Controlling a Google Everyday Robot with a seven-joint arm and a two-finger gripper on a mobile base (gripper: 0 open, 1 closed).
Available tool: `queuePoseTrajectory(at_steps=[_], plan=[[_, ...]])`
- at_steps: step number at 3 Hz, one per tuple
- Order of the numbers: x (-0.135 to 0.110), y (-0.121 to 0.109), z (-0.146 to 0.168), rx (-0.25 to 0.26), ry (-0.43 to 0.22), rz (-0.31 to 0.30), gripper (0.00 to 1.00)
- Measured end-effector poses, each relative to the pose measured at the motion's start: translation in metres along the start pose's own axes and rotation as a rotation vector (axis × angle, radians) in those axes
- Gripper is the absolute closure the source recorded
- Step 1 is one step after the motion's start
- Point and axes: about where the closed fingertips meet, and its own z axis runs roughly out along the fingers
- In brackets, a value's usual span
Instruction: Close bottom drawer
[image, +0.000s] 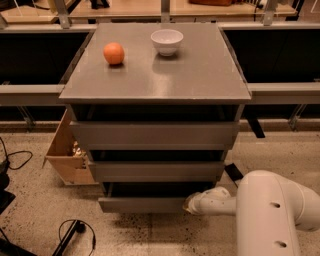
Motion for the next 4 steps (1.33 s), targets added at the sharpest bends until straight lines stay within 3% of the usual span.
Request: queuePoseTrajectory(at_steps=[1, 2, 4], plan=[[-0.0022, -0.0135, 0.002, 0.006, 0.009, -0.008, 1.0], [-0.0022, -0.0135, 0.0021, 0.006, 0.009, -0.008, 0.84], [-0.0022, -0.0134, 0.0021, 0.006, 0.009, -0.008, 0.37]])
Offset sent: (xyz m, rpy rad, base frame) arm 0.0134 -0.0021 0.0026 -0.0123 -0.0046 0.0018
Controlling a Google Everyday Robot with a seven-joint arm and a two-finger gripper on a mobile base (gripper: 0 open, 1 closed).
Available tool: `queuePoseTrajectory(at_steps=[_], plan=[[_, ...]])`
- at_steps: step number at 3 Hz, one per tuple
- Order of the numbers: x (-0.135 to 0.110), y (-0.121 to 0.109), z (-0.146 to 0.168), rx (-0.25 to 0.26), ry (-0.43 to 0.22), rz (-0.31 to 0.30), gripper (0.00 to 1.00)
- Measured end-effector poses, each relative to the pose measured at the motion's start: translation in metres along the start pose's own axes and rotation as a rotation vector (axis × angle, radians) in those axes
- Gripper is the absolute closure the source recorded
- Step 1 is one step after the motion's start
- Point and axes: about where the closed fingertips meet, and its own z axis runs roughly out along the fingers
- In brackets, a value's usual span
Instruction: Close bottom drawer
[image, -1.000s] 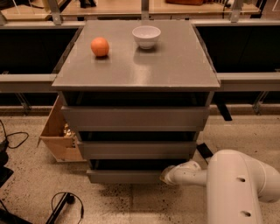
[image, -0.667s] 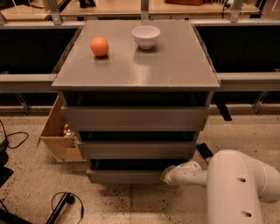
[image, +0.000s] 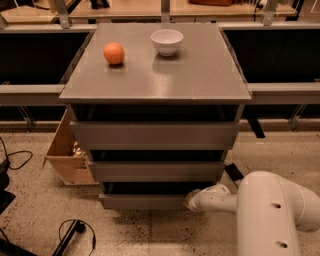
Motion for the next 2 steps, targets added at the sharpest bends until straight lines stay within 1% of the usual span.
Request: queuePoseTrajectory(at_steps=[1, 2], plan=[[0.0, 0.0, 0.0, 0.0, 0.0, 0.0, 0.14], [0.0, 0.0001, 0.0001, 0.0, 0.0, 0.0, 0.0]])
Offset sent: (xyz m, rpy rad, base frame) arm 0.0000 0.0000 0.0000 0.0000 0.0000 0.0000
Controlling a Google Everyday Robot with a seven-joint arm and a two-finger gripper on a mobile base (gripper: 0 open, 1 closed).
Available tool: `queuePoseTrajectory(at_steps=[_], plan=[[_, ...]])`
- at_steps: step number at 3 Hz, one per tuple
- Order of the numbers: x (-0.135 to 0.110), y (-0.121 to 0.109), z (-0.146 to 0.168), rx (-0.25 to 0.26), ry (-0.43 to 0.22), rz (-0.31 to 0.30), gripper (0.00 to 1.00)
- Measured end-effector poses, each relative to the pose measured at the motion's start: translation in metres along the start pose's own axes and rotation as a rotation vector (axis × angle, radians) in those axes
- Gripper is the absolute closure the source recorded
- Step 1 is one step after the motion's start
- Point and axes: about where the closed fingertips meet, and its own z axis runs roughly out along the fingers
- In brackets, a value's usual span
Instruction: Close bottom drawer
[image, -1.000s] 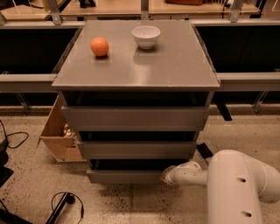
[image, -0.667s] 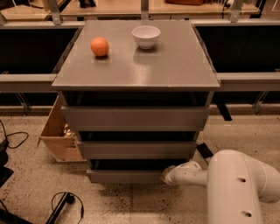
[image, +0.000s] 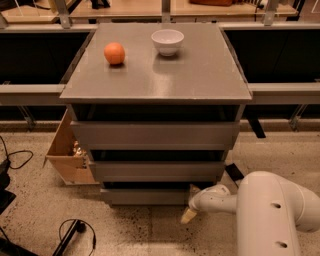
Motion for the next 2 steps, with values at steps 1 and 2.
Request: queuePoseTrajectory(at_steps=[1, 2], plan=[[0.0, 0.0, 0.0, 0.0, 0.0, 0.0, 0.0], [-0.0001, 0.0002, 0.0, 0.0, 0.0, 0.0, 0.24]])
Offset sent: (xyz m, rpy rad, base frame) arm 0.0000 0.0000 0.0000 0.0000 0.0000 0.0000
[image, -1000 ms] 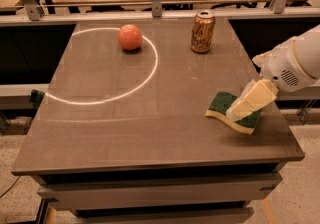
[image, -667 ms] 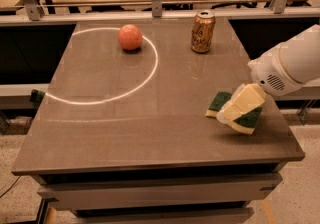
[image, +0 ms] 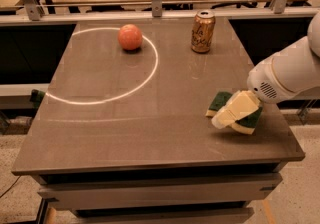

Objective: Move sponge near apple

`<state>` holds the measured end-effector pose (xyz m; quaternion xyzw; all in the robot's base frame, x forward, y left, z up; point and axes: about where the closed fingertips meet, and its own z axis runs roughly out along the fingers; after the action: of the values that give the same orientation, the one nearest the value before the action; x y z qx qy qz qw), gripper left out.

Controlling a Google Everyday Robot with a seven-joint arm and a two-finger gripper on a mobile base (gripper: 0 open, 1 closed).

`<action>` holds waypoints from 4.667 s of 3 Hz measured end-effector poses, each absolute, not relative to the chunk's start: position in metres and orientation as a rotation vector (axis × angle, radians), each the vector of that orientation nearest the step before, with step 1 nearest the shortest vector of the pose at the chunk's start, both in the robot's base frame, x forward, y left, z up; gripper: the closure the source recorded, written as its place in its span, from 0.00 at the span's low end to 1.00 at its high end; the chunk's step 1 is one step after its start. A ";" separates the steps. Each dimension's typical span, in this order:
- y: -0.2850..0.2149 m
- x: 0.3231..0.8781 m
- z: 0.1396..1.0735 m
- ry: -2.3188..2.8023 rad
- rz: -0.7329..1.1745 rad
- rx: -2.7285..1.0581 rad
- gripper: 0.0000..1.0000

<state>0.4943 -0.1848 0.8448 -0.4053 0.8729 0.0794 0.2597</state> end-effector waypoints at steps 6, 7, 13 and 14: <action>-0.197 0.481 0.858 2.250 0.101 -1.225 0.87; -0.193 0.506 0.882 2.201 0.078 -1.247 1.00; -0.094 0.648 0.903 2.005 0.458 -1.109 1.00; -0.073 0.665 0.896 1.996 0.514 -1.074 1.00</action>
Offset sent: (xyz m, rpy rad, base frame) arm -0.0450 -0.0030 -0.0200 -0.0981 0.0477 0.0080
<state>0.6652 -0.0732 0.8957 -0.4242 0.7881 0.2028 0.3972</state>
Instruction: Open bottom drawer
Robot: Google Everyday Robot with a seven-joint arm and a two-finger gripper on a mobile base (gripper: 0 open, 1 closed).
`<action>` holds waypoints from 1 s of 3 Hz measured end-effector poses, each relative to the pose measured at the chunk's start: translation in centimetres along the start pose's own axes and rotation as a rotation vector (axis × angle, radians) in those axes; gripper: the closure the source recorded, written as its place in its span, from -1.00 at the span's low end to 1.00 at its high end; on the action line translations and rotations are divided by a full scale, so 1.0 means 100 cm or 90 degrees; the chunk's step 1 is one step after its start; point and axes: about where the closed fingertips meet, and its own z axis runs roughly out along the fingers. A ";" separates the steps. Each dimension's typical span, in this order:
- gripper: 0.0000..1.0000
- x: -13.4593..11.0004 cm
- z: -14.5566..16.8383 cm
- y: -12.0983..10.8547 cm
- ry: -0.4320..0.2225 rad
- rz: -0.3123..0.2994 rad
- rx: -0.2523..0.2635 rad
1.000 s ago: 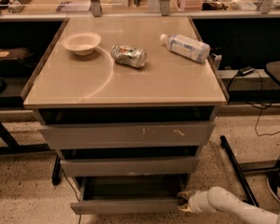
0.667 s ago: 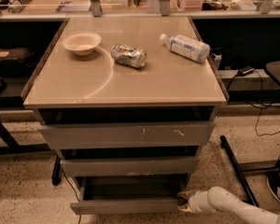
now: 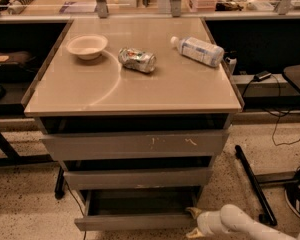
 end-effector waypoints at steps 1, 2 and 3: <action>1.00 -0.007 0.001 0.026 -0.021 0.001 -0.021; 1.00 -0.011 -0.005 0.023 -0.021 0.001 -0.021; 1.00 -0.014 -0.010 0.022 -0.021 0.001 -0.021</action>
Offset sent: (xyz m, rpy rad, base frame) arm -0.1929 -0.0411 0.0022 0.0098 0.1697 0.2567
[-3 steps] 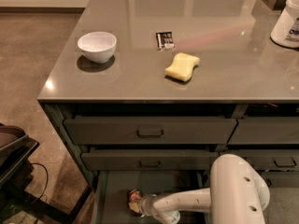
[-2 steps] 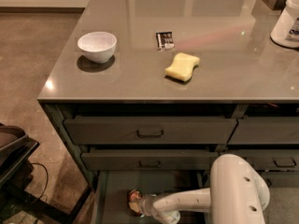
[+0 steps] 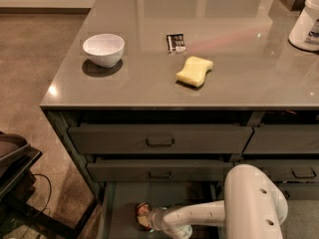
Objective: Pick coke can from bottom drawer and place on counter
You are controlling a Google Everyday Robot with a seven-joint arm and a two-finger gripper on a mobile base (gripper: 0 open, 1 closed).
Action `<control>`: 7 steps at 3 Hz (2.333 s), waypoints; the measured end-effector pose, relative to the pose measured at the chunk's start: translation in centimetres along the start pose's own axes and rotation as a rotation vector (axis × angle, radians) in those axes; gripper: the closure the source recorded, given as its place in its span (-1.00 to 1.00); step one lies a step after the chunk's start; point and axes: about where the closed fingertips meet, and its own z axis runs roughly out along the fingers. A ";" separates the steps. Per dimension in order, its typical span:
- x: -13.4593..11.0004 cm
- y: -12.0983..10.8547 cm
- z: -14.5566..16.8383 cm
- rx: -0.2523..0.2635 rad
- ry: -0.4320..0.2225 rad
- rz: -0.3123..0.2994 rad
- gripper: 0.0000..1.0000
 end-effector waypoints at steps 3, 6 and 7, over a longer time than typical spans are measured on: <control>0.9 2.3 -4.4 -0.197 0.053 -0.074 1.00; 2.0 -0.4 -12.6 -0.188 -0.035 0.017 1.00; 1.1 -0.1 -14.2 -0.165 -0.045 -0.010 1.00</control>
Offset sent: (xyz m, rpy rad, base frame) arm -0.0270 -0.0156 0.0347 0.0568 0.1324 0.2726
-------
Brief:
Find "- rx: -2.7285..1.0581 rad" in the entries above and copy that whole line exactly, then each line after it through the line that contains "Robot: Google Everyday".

Response to this exercise:
- rx: -2.7285..1.0581 rad
- gripper: 0.0000..1.0000

<state>0.4943 -0.1848 0.8448 -0.4053 0.8729 0.0794 0.2597</state> end-effector waypoints at steps 6, 7, 13 and 14: <action>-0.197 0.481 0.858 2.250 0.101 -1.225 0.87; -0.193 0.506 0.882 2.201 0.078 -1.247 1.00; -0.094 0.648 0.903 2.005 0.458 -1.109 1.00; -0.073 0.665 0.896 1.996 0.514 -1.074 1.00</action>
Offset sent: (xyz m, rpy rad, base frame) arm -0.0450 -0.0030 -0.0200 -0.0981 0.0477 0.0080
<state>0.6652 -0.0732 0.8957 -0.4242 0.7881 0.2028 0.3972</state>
Instruction: Open bottom drawer
Robot: Google Everyday Robot with a seven-joint arm and a two-finger gripper on a mobile base (gripper: 0 open, 1 closed).

This answer requires no further additions.